• [DESCRIPTION OF THE TASK] Below this line are records; write out exactly the lines from the one containing "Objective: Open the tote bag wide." through the one containing "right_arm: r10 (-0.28", with the pictures left out.

• [DATASET CONTENT]
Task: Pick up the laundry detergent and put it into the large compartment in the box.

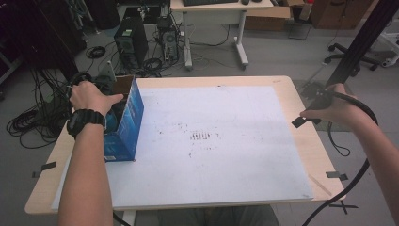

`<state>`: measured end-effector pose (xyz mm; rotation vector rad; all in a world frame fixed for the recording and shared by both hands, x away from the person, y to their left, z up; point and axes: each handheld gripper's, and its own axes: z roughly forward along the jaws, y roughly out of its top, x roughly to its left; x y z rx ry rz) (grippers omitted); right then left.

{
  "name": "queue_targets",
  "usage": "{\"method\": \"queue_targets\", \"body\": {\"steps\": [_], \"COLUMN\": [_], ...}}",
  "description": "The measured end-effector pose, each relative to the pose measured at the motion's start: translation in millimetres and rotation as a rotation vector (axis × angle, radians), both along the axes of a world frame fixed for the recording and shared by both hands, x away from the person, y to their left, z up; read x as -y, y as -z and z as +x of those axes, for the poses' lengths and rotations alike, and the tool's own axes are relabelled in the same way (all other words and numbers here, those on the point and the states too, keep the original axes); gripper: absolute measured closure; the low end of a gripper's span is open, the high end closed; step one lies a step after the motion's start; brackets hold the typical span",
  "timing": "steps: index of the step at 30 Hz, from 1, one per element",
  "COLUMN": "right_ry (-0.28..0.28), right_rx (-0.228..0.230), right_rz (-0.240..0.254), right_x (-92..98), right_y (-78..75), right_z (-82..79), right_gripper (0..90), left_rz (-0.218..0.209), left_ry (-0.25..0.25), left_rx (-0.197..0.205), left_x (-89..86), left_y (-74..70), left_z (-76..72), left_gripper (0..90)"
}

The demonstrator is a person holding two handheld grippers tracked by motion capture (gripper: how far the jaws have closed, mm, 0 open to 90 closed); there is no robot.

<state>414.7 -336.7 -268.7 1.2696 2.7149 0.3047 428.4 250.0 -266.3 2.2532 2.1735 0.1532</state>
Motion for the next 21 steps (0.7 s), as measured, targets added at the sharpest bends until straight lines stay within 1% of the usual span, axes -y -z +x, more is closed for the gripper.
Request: {"method": "queue_targets", "body": {"steps": [9, 14, 21], "right_ry": [0.002, 0.002, 0.001], "right_rx": [-0.001, -0.003, -0.005], "right_rz": [0.004, 0.001, -0.002], "right_x": [1.3, 0.8, 0.0], "right_y": [1.8, 2.8, 3.7], "right_z": [-1.1, -0.2, -0.4], "right_gripper": [17.4, 17.4, 17.4], "left_rz": [-0.018, -0.005, -0.008], "left_ry": [-0.001, 0.004, 0.007], "left_rx": [-0.005, -0.009, -0.001], "left_x": [-1.9, -2.0, -2.5], "left_y": [11.0, 13.8, 16.8], "left_z": [0.4, 0.6, 1.0], "left_gripper": [37.5, 37.4, 37.4]}}
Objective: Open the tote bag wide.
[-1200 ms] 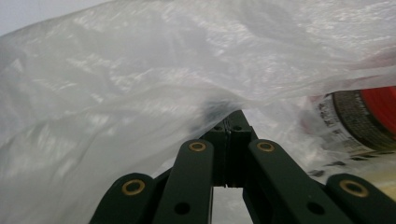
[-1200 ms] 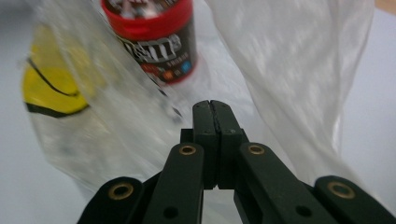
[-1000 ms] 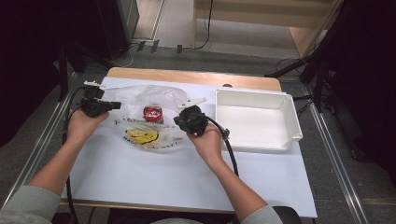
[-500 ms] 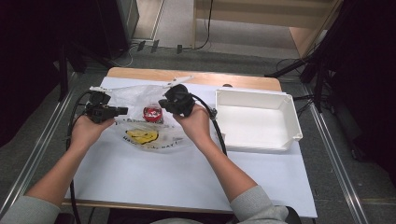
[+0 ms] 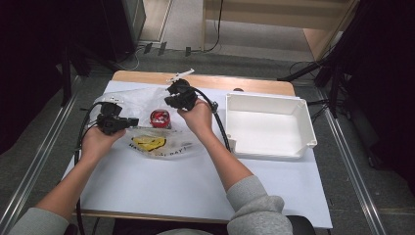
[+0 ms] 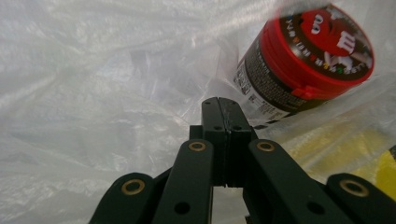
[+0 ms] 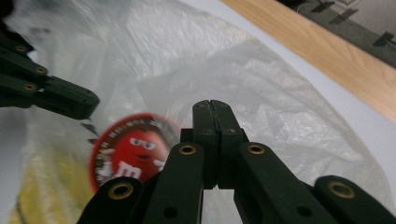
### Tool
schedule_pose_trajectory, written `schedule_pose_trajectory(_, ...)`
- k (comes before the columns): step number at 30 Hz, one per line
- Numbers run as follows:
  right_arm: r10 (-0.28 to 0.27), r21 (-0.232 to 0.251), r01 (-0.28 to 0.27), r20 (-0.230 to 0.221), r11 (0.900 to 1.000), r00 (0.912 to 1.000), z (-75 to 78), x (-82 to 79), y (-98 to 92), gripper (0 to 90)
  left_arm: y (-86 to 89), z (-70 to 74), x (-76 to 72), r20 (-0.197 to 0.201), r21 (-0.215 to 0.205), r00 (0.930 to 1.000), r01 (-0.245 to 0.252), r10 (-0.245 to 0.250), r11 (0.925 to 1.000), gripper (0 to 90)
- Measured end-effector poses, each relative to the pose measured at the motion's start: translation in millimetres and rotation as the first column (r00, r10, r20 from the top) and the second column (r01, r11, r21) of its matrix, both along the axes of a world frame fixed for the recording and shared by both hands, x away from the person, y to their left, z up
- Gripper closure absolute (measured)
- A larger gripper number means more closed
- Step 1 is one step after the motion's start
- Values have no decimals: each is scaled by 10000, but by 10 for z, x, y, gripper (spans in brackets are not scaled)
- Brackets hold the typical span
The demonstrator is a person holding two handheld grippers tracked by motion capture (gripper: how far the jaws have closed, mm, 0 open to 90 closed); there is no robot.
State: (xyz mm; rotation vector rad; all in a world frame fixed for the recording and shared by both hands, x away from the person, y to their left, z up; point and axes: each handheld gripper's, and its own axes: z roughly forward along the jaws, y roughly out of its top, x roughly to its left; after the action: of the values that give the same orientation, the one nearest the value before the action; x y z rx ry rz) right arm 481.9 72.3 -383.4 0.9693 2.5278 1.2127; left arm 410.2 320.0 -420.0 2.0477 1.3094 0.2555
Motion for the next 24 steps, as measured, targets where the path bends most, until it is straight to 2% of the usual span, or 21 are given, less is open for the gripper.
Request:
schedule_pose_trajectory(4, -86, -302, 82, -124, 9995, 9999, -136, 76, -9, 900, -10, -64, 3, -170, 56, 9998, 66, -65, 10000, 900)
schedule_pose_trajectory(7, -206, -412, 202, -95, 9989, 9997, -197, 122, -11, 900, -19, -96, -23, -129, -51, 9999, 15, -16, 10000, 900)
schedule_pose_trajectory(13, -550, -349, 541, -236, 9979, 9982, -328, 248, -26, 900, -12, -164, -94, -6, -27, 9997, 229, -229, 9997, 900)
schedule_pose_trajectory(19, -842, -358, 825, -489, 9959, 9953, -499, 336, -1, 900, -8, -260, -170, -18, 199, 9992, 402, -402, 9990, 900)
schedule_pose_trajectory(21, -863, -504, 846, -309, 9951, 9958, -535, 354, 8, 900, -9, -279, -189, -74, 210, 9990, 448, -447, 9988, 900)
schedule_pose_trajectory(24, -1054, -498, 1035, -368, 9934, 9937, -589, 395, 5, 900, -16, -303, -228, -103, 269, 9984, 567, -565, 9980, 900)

• [WRITTEN ANSWER]
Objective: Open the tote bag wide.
[-1200 ms] 
[-1200 ms] 
[-1000 ms] 
[-500 ms] 
[+0 ms] 
[+0 ms] 
[+0 ms] 
### Tool
schedule_pose_trajectory, written `schedule_pose_trajectory(_, ...)`
- k (comes before the columns): step number at 30 Hz, one per line
- Numbers run as follows:
  right_arm: r10 (-0.28 to 0.27), r21 (-0.232 to 0.251), r01 (-0.28 to 0.27), r20 (-0.230 to 0.221), r11 (0.900 to 1.000), r00 (0.912 to 1.000), z (-75 to 78), x (-82 to 79), y (-98 to 92), gripper (0 to 90)

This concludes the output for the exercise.